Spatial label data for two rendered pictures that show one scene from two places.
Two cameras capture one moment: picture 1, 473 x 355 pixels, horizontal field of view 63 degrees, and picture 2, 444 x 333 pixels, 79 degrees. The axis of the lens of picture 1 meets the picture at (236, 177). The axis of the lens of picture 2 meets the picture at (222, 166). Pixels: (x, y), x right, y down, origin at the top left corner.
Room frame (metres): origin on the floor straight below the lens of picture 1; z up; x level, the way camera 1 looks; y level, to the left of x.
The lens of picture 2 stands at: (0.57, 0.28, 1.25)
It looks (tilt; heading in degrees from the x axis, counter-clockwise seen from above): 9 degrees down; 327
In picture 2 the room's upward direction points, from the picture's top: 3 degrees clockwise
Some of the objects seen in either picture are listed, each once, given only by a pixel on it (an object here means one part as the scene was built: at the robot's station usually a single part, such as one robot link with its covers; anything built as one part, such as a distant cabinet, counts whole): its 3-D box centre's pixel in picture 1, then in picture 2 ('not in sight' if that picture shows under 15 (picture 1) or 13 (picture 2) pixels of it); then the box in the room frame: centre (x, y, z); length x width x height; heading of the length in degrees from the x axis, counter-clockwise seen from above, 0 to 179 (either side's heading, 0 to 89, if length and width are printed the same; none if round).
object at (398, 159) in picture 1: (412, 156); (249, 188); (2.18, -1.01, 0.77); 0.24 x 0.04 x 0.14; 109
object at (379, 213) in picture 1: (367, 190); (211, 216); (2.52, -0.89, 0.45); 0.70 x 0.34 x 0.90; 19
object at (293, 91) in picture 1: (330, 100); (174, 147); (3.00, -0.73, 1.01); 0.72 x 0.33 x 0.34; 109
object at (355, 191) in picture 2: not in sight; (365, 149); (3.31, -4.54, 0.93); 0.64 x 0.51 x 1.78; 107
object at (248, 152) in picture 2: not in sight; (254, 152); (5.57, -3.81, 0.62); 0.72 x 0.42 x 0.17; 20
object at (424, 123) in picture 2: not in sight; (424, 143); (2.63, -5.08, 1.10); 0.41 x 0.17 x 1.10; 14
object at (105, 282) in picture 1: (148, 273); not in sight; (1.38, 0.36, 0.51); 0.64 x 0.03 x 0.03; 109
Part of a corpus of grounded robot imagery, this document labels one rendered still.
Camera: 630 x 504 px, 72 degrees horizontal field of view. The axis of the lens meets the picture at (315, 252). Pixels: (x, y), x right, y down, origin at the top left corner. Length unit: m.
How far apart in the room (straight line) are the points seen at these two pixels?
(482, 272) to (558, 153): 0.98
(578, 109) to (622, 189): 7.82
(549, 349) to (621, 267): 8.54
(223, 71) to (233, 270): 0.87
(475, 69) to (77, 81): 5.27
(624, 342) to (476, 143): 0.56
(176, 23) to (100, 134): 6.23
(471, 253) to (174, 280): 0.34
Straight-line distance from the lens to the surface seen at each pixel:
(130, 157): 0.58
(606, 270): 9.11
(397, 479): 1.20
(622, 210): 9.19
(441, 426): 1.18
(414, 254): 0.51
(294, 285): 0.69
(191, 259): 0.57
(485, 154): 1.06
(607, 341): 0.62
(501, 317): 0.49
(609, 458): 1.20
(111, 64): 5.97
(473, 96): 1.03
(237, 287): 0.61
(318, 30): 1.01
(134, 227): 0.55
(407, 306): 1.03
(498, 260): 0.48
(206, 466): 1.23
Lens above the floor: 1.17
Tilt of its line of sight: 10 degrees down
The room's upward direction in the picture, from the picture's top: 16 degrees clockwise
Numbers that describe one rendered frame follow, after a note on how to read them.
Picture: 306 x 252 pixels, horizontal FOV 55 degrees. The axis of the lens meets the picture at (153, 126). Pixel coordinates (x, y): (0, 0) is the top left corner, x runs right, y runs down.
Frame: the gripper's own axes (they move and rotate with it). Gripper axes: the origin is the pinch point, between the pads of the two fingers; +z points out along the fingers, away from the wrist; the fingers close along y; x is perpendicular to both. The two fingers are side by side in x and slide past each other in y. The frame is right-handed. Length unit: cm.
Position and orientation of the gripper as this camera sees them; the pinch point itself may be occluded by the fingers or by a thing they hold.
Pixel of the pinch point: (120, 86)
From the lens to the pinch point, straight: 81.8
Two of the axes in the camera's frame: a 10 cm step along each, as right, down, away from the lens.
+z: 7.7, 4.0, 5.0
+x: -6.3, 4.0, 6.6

# # # # # # #

> **TASK PROMPT**
Exactly as given, please retype all the entries.

> **OUTPUT**
Spatial label data for two rendered pictures that show one scene from two places.
Two cameras capture one moment: picture 1, 473 x 355 pixels, horizontal field of view 63 degrees, and picture 2, 444 x 333 pixels, 79 degrees. The axis of the lens of picture 1 meets the picture at (236, 177). The axis of the lens of picture 2 meets the picture at (222, 166). Pixels: (x, y), x right, y down, origin at the top left corner.
Room frame (metres): origin on the floor straight below the lens of picture 1; z up; x level, the way camera 1 looks; y level, to the left of x.
The lens of picture 2 stands at: (0.57, 0.28, 1.25)
It looks (tilt; heading in degrees from the x axis, counter-clockwise seen from above): 9 degrees down; 327
In picture 2 the room's upward direction points, from the picture's top: 3 degrees clockwise
Some of the objects seen in either picture are listed, each once, given only by a pixel on it (an object here means one part as the scene was built: at the robot's station usually a single part, such as one robot link with its covers; anything built as one part, such as a distant cabinet, counts whole): its 3-D box centre's pixel in picture 1, then in picture 2 ('not in sight' if that picture shows under 15 (picture 1) or 13 (picture 2) pixels of it); then the box in the room frame: centre (x, y, z); length x width x height; heading of the length in degrees from the x axis, counter-clockwise seen from above, 0 to 179 (either side's heading, 0 to 89, if length and width are printed the same; none if round).
object at (398, 159) in picture 1: (412, 156); (249, 188); (2.18, -1.01, 0.77); 0.24 x 0.04 x 0.14; 109
object at (379, 213) in picture 1: (367, 190); (211, 216); (2.52, -0.89, 0.45); 0.70 x 0.34 x 0.90; 19
object at (293, 91) in picture 1: (330, 100); (174, 147); (3.00, -0.73, 1.01); 0.72 x 0.33 x 0.34; 109
object at (355, 191) in picture 2: not in sight; (365, 149); (3.31, -4.54, 0.93); 0.64 x 0.51 x 1.78; 107
object at (248, 152) in picture 2: not in sight; (254, 152); (5.57, -3.81, 0.62); 0.72 x 0.42 x 0.17; 20
object at (424, 123) in picture 2: not in sight; (424, 143); (2.63, -5.08, 1.10); 0.41 x 0.17 x 1.10; 14
object at (105, 282) in picture 1: (148, 273); not in sight; (1.38, 0.36, 0.51); 0.64 x 0.03 x 0.03; 109
Part of a corpus of grounded robot imagery, this document labels one rendered still.
Camera: 630 x 504 px, 72 degrees horizontal field of view. The axis of the lens meets the picture at (315, 252). Pixels: (x, y), x right, y down, origin at the top left corner. Length unit: m.
How far apart in the room (straight line) are the points seen at these two pixels?
(482, 272) to (558, 153): 0.98
(578, 109) to (622, 189): 7.82
(549, 349) to (621, 267): 8.54
(223, 71) to (233, 270): 0.87
(475, 69) to (77, 81): 5.27
(624, 342) to (476, 143): 0.56
(176, 23) to (100, 134): 6.23
(471, 253) to (174, 280): 0.34
Straight-line distance from the lens to the surface seen at each pixel:
(130, 157): 0.58
(606, 270): 9.11
(397, 479): 1.20
(622, 210): 9.19
(441, 426): 1.18
(414, 254): 0.51
(294, 285): 0.69
(191, 259): 0.57
(485, 154): 1.06
(607, 341): 0.62
(501, 317): 0.49
(609, 458): 1.20
(111, 64): 5.97
(473, 96): 1.03
(237, 287): 0.61
(318, 30): 1.01
(134, 227): 0.55
(407, 306): 1.03
(498, 260): 0.48
(206, 466): 1.23
Lens above the floor: 1.17
Tilt of its line of sight: 10 degrees down
The room's upward direction in the picture, from the picture's top: 16 degrees clockwise
Numbers that describe one rendered frame follow, after a note on how to read them.
Picture: 306 x 252 pixels, horizontal FOV 55 degrees. The axis of the lens meets the picture at (153, 126). Pixel coordinates (x, y): (0, 0) is the top left corner, x runs right, y runs down.
Frame: the gripper's own axes (they move and rotate with it). Gripper axes: the origin is the pinch point, between the pads of the two fingers; +z points out along the fingers, away from the wrist; the fingers close along y; x is perpendicular to both. The two fingers are side by side in x and slide past each other in y. The frame is right-handed. Length unit: cm.
Position and orientation of the gripper as this camera sees them; the pinch point itself may be occluded by the fingers or by a thing they hold.
Pixel of the pinch point: (120, 86)
From the lens to the pinch point, straight: 81.8
Two of the axes in the camera's frame: a 10 cm step along each, as right, down, away from the lens.
+z: 7.7, 4.0, 5.0
+x: -6.3, 4.0, 6.6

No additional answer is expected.